CSC/ECE 506 Spring 2012/3a kp

From Expertiza_Wiki
Jump to navigation Jump to search

Patterns of parallel programming

Overview

A design pattern is a description of a solution to a frequently occurring problem in some domain. The description makes it easy for the reader to quickly understand both the problem and the proposed solution. Because the pattern has a name, a collection of patterns provides a vocabulary with which to talk about these solutions. They were first postulated for City Planning applications, but they promptly extended to Computer Science (http://en.wikipedia.org/wiki/Software_design_pattern). The idea would always be to have a library of reusable resources that would help us in the development of our product.

As an example – “Dense Linear Algebra” is a “Computational” design pattern for parallel programming. Under this pattern a computation is organized as a sequence of arithmetic expressions acting on dense arrays of data. The operations and data access patterns are well defined mathematically so data can be prefetched and CPUs execute close to their theoretically allowed peak performance.

Parallel programming design patterns have been identified at various levels of software development from high-level patterns that describe how an application is organized to midlevel patterns about specific classes of computations, and low level patterns describing specific execution strategies. Related to these classifications, there are also available “pattern languages” from several researchers, that guide the software developer through hierarchy of parallel programming design development.

In this article we first cover three “pattern languages” for parallel programming in some detail. These are attempts to classify these patterns and we then dwell on commonalities between these approaches. Thereafter, we cover a broad range of parallel programming design patterns highlighting the commonalities and differences.

It is important to appreciate that many design problems do not lend themselves to a top-down or bottom-up analysis. In many cases, the pathway through our patterns will be bounce around between layers with the designer working at whichever layer is most productive at a given time.

Parallel Pattern Programming Languages

We next review "Parallel Pattern Programming Languages" from two researchers and discuss their commonalities and differences.

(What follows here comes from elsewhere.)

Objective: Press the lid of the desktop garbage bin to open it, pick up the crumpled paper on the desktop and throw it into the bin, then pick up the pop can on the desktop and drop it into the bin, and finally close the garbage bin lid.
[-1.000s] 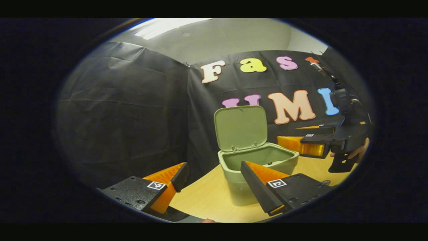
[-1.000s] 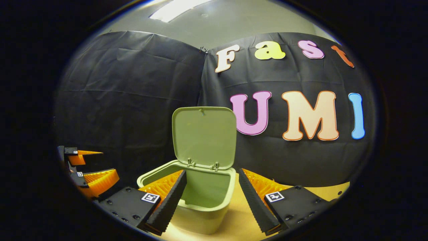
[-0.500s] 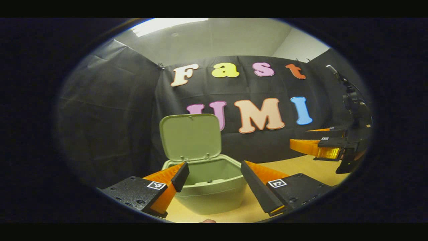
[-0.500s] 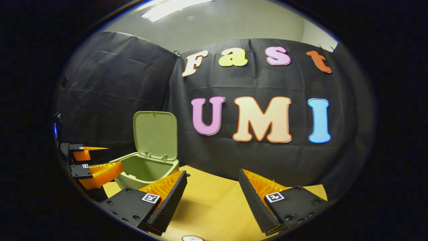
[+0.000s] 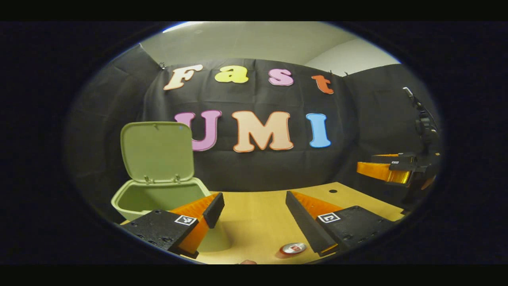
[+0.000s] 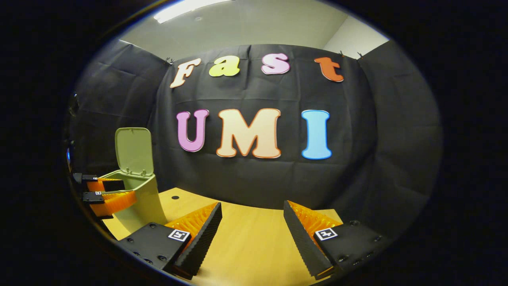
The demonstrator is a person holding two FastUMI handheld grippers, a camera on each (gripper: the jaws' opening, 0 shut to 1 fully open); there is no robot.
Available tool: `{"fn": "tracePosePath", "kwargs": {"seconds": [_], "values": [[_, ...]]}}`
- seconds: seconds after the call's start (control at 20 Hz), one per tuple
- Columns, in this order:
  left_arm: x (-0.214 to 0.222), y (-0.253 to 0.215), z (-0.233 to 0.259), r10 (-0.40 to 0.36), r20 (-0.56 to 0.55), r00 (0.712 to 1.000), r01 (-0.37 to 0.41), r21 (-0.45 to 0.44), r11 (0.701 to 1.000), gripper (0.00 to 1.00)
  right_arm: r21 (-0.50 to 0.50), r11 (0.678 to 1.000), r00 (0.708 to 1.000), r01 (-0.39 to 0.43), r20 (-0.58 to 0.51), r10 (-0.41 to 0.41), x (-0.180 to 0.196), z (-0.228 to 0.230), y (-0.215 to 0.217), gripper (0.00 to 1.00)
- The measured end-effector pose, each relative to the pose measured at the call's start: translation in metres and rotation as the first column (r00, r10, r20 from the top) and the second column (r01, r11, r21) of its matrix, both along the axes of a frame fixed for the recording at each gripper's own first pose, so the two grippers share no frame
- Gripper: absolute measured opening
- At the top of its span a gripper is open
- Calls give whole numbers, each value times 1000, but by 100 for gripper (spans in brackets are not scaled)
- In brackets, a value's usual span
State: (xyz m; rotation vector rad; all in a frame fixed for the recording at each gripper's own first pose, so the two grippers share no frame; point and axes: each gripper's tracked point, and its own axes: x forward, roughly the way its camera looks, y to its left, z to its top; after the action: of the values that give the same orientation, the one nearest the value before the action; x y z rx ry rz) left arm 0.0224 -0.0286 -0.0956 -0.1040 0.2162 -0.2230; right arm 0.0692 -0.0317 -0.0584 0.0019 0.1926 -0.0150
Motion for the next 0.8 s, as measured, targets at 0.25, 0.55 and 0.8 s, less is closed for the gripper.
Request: {"fn": "tracePosePath", "kwargs": {"seconds": [0.25,0.55,0.8], "values": [[-10,-42,-62,-54,-127,990,53,-9,999,95,7,994,991,107,-87,-106,-32,-30,-65,98],[-40,-74,-137,-108,-266,958,117,19,993,96,-12,987,981,162,-109,-162,-53,-40,-99,98],[-60,-78,-186,-101,-368,924,122,33,992,96,-13,987,980,157,-124,-158,-60,-47,-99,98]]}}
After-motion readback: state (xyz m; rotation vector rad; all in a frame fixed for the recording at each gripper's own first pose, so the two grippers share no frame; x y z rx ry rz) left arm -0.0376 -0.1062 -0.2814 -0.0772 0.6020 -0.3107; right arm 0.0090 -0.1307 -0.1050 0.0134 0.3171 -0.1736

Flow of the Parallel Programming

1. Classification by B.L.Massingelllink

This considers four levels of patterns design - A) Finding Concurrency B) Algorithm Structure C) Supporting Structures D) Implementation Mechanisms


Finding Concurrency

A) "FindingConcurrency” considers high-level issues to expose potential concurrency. There are three major design patterns at this level –

i) Decomposition Strategy pattern - focuses on decomposing the problem into parts that can be run simultaneously and also includes “Task Decomposition pattern” (decomposing into concurrent tasks) and “Data Decomposition pattern” (decomposing into data units that can be run independently).

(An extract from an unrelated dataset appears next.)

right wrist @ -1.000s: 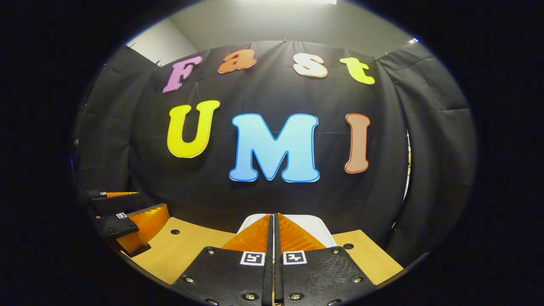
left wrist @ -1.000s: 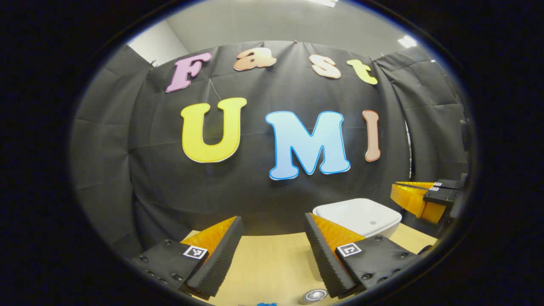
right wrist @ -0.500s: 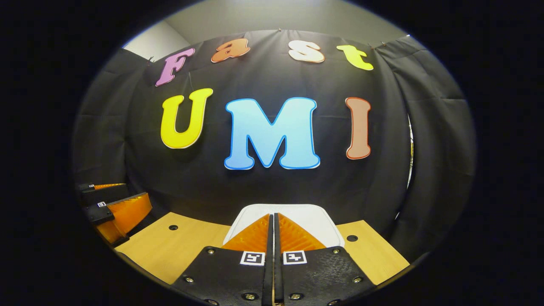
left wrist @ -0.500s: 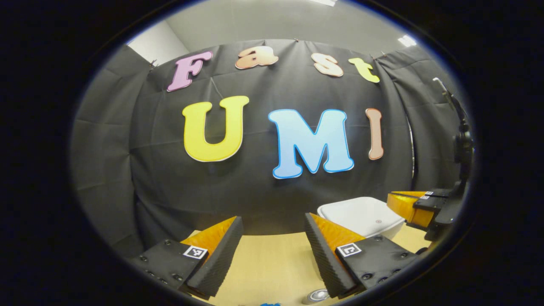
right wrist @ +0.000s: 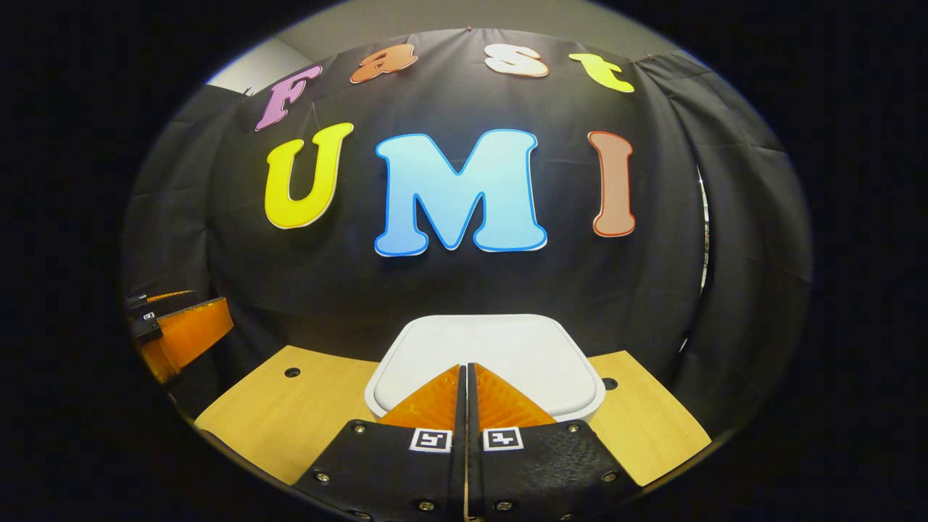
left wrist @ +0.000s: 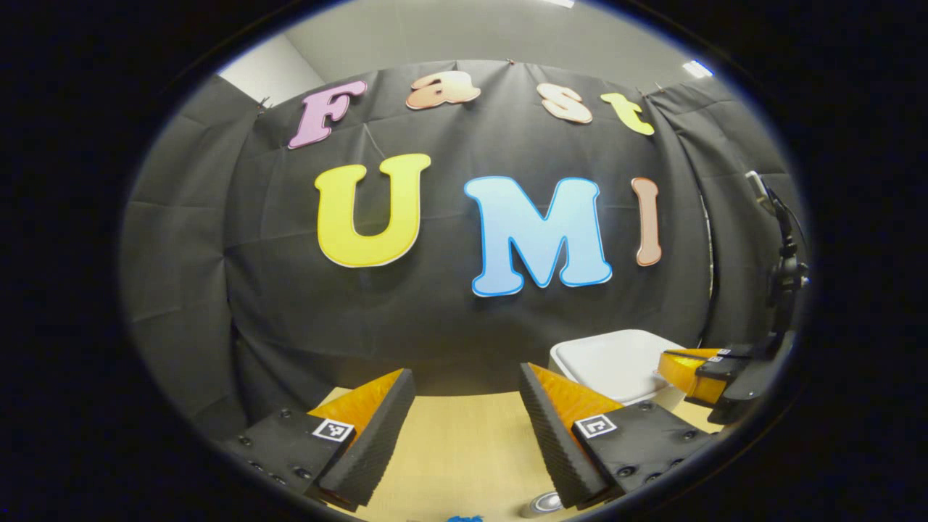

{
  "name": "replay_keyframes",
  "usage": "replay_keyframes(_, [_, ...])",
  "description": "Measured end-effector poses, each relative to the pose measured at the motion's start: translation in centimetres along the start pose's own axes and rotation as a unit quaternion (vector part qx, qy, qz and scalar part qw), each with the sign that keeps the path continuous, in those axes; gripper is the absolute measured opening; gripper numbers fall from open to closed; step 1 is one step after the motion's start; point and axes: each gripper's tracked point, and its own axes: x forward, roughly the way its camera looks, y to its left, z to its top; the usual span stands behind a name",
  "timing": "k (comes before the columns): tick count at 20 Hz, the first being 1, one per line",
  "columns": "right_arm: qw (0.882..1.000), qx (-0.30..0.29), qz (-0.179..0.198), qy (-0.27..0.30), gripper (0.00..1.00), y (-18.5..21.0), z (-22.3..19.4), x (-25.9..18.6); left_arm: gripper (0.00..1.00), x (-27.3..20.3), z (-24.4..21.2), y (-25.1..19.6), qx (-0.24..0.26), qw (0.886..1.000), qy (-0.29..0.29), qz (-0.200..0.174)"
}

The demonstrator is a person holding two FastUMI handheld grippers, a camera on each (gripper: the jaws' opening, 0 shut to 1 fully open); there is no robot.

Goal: Press the lid of the desktop garbage bin to open it, pick up the crumpled paper on the desktop and throw it into the bin, then pick up the pop can on the desktop and drop it into the bin, and finally close the garbage bin lid.

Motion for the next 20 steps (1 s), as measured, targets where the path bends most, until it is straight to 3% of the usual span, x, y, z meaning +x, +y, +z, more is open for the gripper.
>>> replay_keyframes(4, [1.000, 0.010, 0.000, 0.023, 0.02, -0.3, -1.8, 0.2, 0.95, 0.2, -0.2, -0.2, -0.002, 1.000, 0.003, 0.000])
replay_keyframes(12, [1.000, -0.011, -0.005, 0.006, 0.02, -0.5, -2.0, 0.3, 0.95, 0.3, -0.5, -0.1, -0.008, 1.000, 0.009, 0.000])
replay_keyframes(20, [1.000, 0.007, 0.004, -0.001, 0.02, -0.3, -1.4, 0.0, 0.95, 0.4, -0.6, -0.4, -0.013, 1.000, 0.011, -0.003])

ii) Dependency Analysis – After using "Decomposing Strategy Pattern" to break into entities, the dependency analysis pattern help the programmer understand how they depend on each other. These dependencies include “Grouping Tasks” (to simplify dependency), “Ordering Tasks” (to satisfy constraints) and “Data Sharing” (among tasks).

iii) Design Evaluation – This pattern is a consolidation pattern; it is used to evaluate the results of the other patterns in this design space.


Algorithm Structure

B) Algorithm Structure – This steps moves close to the final program and has six Patterns in three sub-groups -

i) Organize by flow of data – Pipeline Processing Pattern (decomposing into ordered tasks groups connected by data dependencies) and Asynchronous Decomposition Pattern(decomposed into task groups that interact through asynchronous events).

ii) Organize by tasks – Embarrassingly Parallel Pattern (decomposing into a set of independent tasks) and Divide-and-conquer Pattern (break the problem into subproblems that are solved separately and then recombined later).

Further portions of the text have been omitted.